Leave Them Alone
Posted: December 6, 2011
Fall management of leaves in the home landscape has been an evolving issue. Thick layers of leaves left alone on our lawns can damage the turf, by blocking out needed sunlight. The leaves also trap and hold moisture in the turf canopy, increasing the potential for lawn diseases. It was also believed (incorrectly as it turns out – more on that later) that unraked leaves added to thatch problems in turf. So we spend time and energy raking, blowing and removing them, which creates the follow up problem of how to dispose of them. State and Federal regulations also provide limits on how to manage them. We used to burn them, but have since learned that adds to air pollution, added carbon dioxide in the atmosphere and always posed a potentially risky fire hazard. Composting is a great alternative, and many municipalities gather leaves raked to the curb to make leaf mold and compost for use in our home and public gardens. One drawback to that method, however, is that leaves raked to the curb can easily be washed into the storm water system while waiting for pickup, which ultimately adds unwanted extra nutrients like nitrogen and phosphorus into our streams that foster algae blooms and eventually lead to dead zones in the Chesapeake Bay when the algae dies and the decomposition process uses up the dissolved oxygen in the water that is necessary for a healthy estuary ecosystem for crabs and oysters. If we bag the leaves, they wind up taking up space in our landfills, so that’s not a good alternative either. So what’s a responsible, environmentally aware homeowner to do? Here are a couple of suggestions.
• Compost them on site. A 6-8 foot diameter ring made of chicken wire, or fencing material will easily hold a typical yard’s yearly accumulation of leaves. After a year’s time, this will compost down and become a marvelous soil amendment on either your vegetable gardens, or landscaped beds. If you’re concerned about the looks on your landscaped beds, then a thin layer of woody mulch of your choice on top of the leaf mold, and no one’s the wiser. This organic material will improve the structure of your soil, feed beneficial microorganisms and worms, reduce compaction problems, and add those nitrogen and phosphorus nutrients which are considered pollutants when sent downstream, to your trees, shrubs, and flowers, reducing your need to augment with purchased fertilizers. Chopping up the leaves will speed up the composting process, but is not necessary. Compost happens, pretty much on its own, as a natural occurrence of breaking down organic materials. An energetic and industrious composter can do several things to speed up the process to as little as 3 weeks under perfect conditions, but the end product is pretty much the same as the lazy, but patient composter who does nothing but pile the leaves up and waits for a year or two before using the finished result.
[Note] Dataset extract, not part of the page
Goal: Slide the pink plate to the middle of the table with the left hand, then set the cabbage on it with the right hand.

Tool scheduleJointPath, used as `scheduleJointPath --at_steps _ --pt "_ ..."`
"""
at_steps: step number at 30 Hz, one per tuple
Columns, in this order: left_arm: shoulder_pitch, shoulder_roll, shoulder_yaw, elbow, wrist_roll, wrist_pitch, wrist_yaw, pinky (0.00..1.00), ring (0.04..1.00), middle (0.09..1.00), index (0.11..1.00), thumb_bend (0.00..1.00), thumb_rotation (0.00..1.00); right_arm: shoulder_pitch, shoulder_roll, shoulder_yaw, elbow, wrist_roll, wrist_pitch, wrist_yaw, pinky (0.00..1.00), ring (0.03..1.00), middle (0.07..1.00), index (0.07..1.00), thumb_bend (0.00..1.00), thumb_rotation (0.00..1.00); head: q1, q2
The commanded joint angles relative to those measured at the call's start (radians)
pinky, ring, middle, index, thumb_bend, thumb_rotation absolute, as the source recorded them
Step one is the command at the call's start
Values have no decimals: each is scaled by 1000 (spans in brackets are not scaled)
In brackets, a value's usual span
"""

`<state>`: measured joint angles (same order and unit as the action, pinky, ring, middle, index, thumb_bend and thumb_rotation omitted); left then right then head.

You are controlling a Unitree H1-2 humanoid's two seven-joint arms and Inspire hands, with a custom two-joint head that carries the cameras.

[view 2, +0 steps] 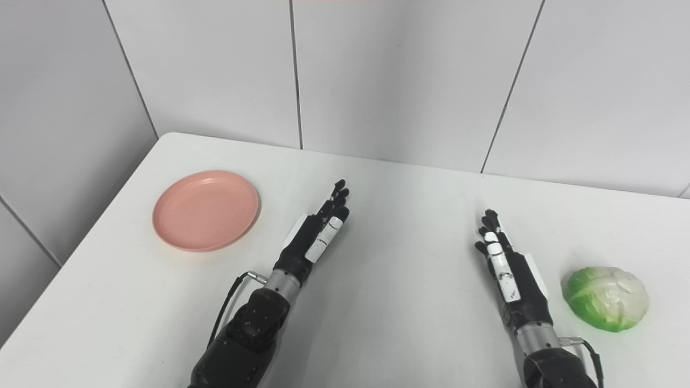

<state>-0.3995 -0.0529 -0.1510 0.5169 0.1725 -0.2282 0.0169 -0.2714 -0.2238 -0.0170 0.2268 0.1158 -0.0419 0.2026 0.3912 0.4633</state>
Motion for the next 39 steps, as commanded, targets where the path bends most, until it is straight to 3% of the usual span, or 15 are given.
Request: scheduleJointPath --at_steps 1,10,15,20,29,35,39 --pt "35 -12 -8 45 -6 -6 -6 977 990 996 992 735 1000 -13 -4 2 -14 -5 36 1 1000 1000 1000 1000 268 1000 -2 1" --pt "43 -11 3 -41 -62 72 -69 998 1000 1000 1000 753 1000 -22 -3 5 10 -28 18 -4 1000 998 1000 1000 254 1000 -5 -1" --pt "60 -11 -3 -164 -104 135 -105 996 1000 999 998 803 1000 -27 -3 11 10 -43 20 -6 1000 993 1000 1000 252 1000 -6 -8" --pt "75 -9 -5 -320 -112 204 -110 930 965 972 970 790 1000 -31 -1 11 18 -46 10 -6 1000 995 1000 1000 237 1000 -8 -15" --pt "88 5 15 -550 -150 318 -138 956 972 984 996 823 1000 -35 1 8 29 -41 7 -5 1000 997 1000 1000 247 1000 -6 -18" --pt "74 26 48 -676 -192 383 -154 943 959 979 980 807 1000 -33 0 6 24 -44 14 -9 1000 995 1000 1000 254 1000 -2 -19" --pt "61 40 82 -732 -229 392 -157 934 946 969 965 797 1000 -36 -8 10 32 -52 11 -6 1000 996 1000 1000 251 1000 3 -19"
• Instead of composting them, just use as a mulch on your landscaped beds, directly. This works especially well in shady, dry areas of your landscape. So long as the leaf layer is less than 4 or 5 inches, plants will have no problem poking up through the leaves in the spring. The benefit to mulching your beds in the fall is sometimes described incorrectly as keeping the roots of your plants, trees and shrubs from freezing; to keep them warm. That’s not accurate. It’s to keep the temperature around the surface roots more even, gradually cooling and warming with the seasons thus smoothing out the natural temperature fluctuations and freeze/thaw cycles which can damage the plant. This method most closely matches what occurs in a natural forest ecosystem. If you want to speed up the warming of your soil in the spring, then you can gently rake them off at that time. The only potential warning is if your landscape has a lot of Black Walnut trees, whose leaves contain a natural chemical called juglone, which can be detrimental to some plants. It’s best to compost Black Walnut leaves for 6 months to mitigate any harmful effects of juglone. See Ohio State Fact Sheet on Black Walnut Toxicity:
• Don’t rake, or blow them, mow them. A final run through of your lawn with a mulching mower, set at 3-4 inches, will chop up the leaves sufficiently to allow them to decompose in place and add their nutrients to your turf, again reducing the amount of fertilizer you need to purchase and add to your lawn. Purdue University and Michigan State University conducted several studies to measure what the impact on turf would be using this method. All those studies concluded that turf in home lawns benefits from this practice. Purdue’s conclusions:
• Leaves have no effect on turf visual quality or color
• Leaves have no effect on turf growth measure by clipping weights
• Leaves have no effect on mat or thatch depth
• Leaves have no effect on soil pH or nutrient availability
• Leaves have no effect on incidence of red thread, pink patch or dollar spot
• Leaves have no effect on weed infestation
“The results are very positive and suggest that mulching tree leaves is an economical method of disposal with little risk of decreased turf performance. Our results are similar to those from Michigan State University and Cornell University and we are now very confident in recommending professionals and homeowners to mulch tree leaves into the turf each fall.”